++++ GIVEN DATA

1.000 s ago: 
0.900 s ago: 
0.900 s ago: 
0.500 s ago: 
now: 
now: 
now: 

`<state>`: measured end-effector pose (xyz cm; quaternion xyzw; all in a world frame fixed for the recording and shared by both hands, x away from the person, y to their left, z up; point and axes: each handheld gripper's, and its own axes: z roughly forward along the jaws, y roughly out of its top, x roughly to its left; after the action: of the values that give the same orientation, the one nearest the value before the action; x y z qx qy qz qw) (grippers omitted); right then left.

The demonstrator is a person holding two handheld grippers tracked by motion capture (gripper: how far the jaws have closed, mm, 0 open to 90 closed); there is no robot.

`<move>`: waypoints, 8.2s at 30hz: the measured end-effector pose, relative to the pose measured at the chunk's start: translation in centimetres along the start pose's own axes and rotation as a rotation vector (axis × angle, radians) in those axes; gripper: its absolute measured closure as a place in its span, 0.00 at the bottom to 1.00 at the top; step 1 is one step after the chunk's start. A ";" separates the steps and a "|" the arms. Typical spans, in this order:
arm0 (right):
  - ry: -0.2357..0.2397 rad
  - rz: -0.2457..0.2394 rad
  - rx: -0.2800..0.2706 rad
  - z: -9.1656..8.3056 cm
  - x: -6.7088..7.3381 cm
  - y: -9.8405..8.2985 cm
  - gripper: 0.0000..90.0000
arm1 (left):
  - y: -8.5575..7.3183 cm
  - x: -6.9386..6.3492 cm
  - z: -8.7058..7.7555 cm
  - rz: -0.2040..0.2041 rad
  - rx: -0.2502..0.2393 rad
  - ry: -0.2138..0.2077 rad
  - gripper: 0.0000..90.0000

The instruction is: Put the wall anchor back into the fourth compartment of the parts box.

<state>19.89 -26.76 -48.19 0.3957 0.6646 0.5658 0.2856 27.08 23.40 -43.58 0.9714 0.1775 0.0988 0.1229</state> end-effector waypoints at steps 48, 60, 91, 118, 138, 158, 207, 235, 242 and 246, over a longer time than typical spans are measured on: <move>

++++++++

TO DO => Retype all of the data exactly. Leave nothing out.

SOLUTION TO THE EXERCISE =>
1.000 s ago: 
0.900 s ago: 
0.900 s ago: 
0.500 s ago: 
now: 
now: 
now: 

`<state>`: measured end-effector pose (xyz cm; quaternion xyzw; all in a world frame fixed for the recording and shared by both hands, x away from the person, y to their left, z up; point and axes: each handheld gripper's, and its own axes: z roughly forward along the jaws, y roughly out of its top, x roughly to its left; after the action: of the values that give the same orientation, the one nearest the value before the action; x y z qx qy qz qw) (grippers omitted); right then left.

The demonstrator is a person holding two handheld grippers tracked by motion capture (gripper: how far the jaws have closed, mm, 0 open to 90 closed); there is no robot.

`<move>`: waypoints, 8.2s at 30hz: the measured end-effector pose, relative to the pose measured at the chunk's start: translation in centimetres along the start pose's own axes and rotation as a rotation vector (axis × angle, radians) in those axes; gripper: its absolute measured closure as a place in its span, 0.00 at the bottom to 1.00 at the top; step 1 is one step after the chunk's start. A ";" separates the steps and a "|" the arms. Typical spans, in this order:
arm0 (right):
  - ry: -0.2357..0.2397 rad
  - rz: -0.2457..0.2394 rad
  - rx: -0.2800..0.2706 rad
  - z: -9.1656..8.3056 cm
  - x: -6.7088..7.3381 cm
  - y: -9.8405..8.2985 cm
  - gripper: 0.0000..90.0000
arm1 (left):
  - y: -8.5575..7.3183 cm
  - x: -6.9386..6.3492 cm
  - z: -8.7058..7.7555 cm
  - rz: -0.2040..0.2041 rad
  - rx: -0.2502..0.2393 rad
  - ry: -0.2138..0.2077 rad
  - gripper: 0.0000..90.0000

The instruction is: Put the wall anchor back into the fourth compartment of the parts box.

<state>19.89 -26.76 -48.19 0.3957 0.6646 0.5658 0.2856 27.08 23.40 -43.58 0.9714 0.1775 0.0988 0.1229</state> end-effector waypoints at steps 48, 60, 91, 118, 138, 158, 207, 235, 242 and 246, over a longer time than typical spans are measured on: <move>

This output requires no further additions.